S3 Bucket and AWS credentials for vault file upload to s3

[dylanmartin]

Task Description

The coinstac api server needs to be able to pipe file uploads to S3. For this we'll need:

• A secure S3 bucket for the files to go in
• AWS credentials for the AWS SDK to use to connect
• • AWS_ACCESS_KEY_ID
• • AWS_SECRET_ACCESS_KEY.

[segomath]

@dylanmartin I need some additional information. s3-bucket

• s3 bucket name ( suggest based on the usage )
• do you need the content to be encrypted?
• do you need versioning enabled?
• any other configurations needed? AWS credentials
• is this IAM user non-human? mainly for the application usage with out console access?
• what services the user need access to?
• preferred name for the IAM user

[praeducer]

@segomath I'd like to own this task if you can provide me any policies I need to follow. Dylan and I are on a call now.

[praeducer]

I'd like to think of an alternate architecture then the one proposed. As Dylan works on this, I'll think through some more modern patterns we can start following. With the little I know so far, these services and patterns come to mind:

• https://docs.aws.amazon.com/step-functions/latest/dg/tutorial-api-gateway.html
• https://docs.aws.amazon.com/step-functions/latest/dg/connect-lambda.html
• https://docs.aws.amazon.com/lambda/latest/dg/with-s3.html

Dylan agrees this sounds like a better direction. In general, we need to get away from managing all of these servers and building software like modern cloud solutions don't exist. The kind of services above will save an enormous amount of developer time and be easier/more fun to use.

[segomath]

@praeducer Sure. We don't have TReNDS level IAM policies defined yet. As I mentioned in the chat, COINS team is mainly using AWS resources as of now. So most of the policies are customized for COINS team. You may want to define new policies for COINSTAC and add the users accordingly. You can refer COINS related resources for naming convention etc.

[praeducer]

ty!

[praeducer]

As we continue to containerize our services, we may also want to consider some pattern like this https://aws.amazon.com/blogs/containers/introducing-aws-step-functions-integration-with-amazon-eks/

[praeducer]

Currently writing a bucket policy for the COINSTAC API service (a Node package). It will allow this custom application service, which runs on a virtual machine, to talk to S3, a cloud-native web service.

It will be allowed to:

• Access one specific bucket.
• Upload objects to the bucket.
• Download objects from the bucket.

[praeducer]

Need to verify SSL encryption end-to-end.

[praeducer]

@segomath Do you know what regulations we need to follow in the cloud for COINSTAC? Trying to decide what data to encrypt and when to encrypt it.

[praeducer]

Server-side encryption is on for the S3 bucket vis S3-managed keys.

[praeducer]

Strongly consider using the key management service or the secrets manager instead of env variables on the VM.

[praeducer]

When complete, we want to do some kind of security audit.
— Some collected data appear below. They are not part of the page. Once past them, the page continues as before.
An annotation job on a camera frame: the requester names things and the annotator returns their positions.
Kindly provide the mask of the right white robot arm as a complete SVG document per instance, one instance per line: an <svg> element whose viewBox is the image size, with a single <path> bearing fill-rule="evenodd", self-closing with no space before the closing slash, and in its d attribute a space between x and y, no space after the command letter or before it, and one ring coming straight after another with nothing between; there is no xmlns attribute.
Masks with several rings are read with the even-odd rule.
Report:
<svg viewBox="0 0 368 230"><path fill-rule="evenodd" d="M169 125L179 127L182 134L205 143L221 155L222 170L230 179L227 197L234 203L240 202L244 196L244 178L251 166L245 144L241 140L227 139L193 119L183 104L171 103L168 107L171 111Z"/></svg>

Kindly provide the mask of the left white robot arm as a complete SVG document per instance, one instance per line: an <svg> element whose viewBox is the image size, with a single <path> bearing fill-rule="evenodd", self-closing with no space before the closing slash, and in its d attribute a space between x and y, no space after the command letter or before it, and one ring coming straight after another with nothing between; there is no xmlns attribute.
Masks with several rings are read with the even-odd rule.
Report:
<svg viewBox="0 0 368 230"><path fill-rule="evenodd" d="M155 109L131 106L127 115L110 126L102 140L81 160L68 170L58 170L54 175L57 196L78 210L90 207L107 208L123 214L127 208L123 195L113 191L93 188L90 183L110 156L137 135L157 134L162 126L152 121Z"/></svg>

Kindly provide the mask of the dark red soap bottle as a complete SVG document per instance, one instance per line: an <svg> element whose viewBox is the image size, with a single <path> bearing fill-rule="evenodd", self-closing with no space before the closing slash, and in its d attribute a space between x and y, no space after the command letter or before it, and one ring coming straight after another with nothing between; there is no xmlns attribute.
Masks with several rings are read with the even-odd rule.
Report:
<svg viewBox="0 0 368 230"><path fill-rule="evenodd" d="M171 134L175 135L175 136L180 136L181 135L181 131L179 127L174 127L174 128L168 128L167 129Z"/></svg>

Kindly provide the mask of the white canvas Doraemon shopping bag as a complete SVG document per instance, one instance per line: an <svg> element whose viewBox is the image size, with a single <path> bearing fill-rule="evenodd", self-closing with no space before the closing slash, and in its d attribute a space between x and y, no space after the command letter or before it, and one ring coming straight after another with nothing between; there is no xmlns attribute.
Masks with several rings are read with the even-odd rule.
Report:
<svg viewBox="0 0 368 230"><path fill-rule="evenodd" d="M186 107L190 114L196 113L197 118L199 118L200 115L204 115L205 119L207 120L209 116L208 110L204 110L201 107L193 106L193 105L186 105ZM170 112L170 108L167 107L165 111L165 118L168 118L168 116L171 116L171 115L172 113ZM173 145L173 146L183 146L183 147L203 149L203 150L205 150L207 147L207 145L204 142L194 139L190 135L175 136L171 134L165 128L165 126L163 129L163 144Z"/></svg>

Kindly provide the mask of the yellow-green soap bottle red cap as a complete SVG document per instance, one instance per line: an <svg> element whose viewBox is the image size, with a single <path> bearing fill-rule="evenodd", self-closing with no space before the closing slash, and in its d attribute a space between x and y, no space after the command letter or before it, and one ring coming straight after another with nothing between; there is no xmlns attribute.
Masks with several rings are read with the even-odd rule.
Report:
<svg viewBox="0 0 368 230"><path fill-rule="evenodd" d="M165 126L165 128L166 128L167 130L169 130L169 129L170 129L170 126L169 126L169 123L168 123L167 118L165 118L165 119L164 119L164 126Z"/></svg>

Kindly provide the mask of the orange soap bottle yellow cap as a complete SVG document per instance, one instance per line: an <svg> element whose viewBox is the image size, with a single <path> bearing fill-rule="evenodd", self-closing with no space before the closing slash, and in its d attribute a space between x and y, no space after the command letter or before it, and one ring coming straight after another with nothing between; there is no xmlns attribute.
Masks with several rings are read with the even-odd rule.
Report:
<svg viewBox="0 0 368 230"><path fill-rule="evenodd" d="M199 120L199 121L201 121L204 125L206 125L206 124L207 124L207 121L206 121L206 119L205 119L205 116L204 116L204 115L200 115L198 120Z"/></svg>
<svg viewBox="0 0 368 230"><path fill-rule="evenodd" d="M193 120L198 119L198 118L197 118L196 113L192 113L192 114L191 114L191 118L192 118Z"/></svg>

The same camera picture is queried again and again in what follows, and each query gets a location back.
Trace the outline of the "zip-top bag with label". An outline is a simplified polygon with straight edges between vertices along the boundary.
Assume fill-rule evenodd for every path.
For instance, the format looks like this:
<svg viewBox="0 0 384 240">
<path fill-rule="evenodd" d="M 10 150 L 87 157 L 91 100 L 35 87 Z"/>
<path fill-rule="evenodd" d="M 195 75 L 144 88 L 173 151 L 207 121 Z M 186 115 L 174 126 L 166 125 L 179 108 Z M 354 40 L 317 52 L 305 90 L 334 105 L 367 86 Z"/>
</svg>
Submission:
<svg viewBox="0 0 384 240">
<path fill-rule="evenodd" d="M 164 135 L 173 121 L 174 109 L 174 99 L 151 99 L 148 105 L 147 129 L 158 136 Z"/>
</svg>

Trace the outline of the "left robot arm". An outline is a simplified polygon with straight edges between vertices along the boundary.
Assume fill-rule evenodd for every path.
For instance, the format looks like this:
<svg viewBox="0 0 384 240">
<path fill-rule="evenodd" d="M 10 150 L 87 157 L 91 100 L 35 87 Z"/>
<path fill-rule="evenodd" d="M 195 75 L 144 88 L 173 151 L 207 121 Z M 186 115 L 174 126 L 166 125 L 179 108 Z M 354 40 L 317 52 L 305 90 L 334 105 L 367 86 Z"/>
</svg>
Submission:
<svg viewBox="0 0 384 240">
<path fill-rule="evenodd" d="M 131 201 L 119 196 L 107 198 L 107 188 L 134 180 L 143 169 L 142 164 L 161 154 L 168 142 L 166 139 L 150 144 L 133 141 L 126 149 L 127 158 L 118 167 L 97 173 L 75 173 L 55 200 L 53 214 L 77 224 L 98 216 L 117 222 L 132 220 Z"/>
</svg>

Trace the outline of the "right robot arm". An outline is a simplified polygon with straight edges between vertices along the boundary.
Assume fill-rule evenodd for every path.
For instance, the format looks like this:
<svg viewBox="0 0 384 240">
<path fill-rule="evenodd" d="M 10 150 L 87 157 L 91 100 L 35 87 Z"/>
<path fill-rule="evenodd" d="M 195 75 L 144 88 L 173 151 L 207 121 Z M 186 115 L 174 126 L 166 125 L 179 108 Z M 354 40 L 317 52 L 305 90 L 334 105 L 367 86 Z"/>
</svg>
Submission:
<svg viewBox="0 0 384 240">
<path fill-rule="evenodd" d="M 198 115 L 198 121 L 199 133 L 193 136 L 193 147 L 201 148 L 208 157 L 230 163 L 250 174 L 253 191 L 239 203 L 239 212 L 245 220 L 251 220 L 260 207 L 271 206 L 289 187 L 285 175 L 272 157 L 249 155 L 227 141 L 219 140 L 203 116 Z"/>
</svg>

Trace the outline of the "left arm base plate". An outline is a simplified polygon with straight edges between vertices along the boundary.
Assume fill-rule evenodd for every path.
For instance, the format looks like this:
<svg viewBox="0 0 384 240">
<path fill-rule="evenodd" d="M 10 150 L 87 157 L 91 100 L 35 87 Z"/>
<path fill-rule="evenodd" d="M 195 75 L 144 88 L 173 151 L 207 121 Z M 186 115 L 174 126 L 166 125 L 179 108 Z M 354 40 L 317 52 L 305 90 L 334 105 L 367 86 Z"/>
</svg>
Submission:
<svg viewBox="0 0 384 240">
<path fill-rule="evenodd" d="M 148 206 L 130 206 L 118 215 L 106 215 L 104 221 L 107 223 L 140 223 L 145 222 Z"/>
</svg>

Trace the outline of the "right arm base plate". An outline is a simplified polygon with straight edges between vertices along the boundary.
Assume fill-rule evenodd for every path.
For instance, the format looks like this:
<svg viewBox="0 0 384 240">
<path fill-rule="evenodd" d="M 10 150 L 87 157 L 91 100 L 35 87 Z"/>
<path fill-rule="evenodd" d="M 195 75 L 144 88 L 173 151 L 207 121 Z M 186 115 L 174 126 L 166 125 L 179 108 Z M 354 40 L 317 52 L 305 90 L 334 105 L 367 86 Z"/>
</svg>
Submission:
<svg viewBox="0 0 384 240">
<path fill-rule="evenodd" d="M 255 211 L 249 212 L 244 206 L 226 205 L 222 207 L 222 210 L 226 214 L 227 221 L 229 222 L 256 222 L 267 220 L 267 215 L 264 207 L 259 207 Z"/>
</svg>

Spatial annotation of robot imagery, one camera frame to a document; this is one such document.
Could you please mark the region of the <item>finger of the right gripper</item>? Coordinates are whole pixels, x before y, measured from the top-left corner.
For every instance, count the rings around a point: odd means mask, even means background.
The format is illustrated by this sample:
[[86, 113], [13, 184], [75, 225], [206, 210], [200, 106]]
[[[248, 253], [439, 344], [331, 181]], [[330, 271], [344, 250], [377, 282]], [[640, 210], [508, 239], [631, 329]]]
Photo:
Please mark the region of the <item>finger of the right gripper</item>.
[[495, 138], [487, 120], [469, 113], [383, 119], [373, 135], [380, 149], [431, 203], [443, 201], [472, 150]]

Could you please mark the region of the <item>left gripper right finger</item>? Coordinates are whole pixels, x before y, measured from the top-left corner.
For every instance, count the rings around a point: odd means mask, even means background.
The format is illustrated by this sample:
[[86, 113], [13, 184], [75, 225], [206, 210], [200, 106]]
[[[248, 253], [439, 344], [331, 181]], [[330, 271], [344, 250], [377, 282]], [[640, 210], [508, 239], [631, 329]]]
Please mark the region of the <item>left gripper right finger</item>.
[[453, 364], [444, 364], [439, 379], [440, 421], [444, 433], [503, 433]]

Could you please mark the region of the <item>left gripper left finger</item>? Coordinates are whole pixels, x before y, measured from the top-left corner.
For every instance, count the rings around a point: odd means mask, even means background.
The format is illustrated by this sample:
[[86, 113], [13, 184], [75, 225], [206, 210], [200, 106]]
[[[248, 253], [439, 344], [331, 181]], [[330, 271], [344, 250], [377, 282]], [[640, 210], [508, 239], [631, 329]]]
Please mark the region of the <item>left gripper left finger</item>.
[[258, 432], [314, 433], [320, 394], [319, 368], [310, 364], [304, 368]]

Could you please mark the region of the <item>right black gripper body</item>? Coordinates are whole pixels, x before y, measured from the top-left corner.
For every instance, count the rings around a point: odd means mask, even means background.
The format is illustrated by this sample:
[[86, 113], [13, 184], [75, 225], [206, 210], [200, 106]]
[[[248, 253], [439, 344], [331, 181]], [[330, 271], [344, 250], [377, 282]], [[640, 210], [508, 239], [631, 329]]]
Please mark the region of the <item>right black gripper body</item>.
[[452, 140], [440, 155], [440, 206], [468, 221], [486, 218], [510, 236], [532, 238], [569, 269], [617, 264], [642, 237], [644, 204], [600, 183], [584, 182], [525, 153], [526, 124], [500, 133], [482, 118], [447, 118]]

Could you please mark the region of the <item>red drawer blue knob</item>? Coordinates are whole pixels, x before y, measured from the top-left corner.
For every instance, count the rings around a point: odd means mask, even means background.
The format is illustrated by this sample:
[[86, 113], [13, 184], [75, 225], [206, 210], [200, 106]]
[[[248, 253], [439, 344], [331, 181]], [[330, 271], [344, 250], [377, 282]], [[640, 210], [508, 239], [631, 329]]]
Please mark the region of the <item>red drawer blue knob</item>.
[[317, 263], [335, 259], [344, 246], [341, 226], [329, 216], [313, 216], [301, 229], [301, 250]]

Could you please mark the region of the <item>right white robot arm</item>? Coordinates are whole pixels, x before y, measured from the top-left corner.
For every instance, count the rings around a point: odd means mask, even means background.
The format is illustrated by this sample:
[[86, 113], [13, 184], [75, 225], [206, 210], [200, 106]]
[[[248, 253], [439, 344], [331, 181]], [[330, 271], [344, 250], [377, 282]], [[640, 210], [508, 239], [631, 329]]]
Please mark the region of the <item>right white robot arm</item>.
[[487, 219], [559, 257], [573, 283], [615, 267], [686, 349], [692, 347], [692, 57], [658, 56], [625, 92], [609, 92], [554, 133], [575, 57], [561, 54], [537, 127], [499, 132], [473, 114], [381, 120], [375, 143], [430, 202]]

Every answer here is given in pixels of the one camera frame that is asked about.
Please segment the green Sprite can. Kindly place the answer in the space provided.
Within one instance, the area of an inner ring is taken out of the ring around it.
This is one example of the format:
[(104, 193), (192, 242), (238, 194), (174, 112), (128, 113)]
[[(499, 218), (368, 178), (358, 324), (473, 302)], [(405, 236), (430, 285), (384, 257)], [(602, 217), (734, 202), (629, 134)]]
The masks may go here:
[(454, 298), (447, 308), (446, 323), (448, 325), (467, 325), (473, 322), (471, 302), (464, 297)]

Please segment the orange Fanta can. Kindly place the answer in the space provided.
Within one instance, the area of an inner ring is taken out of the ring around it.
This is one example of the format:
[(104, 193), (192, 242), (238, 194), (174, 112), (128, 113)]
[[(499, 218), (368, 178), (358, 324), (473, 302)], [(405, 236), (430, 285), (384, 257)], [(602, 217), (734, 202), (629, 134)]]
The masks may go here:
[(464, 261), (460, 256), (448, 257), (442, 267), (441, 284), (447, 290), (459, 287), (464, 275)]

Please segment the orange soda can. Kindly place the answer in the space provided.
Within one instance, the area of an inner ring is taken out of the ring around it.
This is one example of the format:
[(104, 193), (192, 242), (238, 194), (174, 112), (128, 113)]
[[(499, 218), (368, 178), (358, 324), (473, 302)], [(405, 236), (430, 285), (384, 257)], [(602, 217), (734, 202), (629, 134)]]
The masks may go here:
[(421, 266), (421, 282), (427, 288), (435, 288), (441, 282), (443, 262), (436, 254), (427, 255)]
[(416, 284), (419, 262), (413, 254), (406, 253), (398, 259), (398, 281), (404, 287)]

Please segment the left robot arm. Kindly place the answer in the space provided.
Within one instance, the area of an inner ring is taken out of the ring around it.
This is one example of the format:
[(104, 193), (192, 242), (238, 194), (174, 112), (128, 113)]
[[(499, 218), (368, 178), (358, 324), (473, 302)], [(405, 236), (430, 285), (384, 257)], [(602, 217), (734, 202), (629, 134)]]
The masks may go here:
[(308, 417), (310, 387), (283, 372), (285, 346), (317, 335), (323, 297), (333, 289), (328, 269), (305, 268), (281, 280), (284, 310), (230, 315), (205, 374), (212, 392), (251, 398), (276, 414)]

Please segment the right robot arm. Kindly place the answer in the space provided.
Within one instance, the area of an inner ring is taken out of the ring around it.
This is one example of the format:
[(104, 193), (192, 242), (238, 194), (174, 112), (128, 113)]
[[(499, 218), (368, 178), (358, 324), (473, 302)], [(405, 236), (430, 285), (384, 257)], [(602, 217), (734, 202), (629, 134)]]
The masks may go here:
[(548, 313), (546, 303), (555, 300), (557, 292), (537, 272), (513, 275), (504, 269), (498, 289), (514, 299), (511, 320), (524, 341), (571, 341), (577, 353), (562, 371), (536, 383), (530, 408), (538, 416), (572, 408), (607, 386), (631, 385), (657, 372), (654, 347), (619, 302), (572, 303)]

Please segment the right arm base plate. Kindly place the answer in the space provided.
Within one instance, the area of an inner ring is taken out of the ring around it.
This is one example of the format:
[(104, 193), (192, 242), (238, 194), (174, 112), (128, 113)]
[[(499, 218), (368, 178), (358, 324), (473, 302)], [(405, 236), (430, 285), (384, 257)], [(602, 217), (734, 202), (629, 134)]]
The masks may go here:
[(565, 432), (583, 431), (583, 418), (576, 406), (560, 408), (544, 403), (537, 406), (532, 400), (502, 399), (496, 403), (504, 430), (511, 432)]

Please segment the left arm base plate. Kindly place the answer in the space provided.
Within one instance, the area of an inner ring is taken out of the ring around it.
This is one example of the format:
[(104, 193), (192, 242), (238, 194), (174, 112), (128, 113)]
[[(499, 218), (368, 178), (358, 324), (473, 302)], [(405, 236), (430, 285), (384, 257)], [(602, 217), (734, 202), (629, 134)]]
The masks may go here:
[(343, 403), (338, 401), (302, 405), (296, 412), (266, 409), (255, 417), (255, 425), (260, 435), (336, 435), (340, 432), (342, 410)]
There is likely some kind of penetration testing we can do.

[praeducer]

Need to secure the results data from users too.

[segomath]

@segomath Do you know what regulations we need to follow in the cloud for COINSTAC? Trying to decide what data to encrypt and when to encrypt it.

@praeducer In case of S3, It is recommended to encrypt "Data at rest" if the data has PHI. It would be good to check the HIPAA compliance requirements while deciding on any design/changes.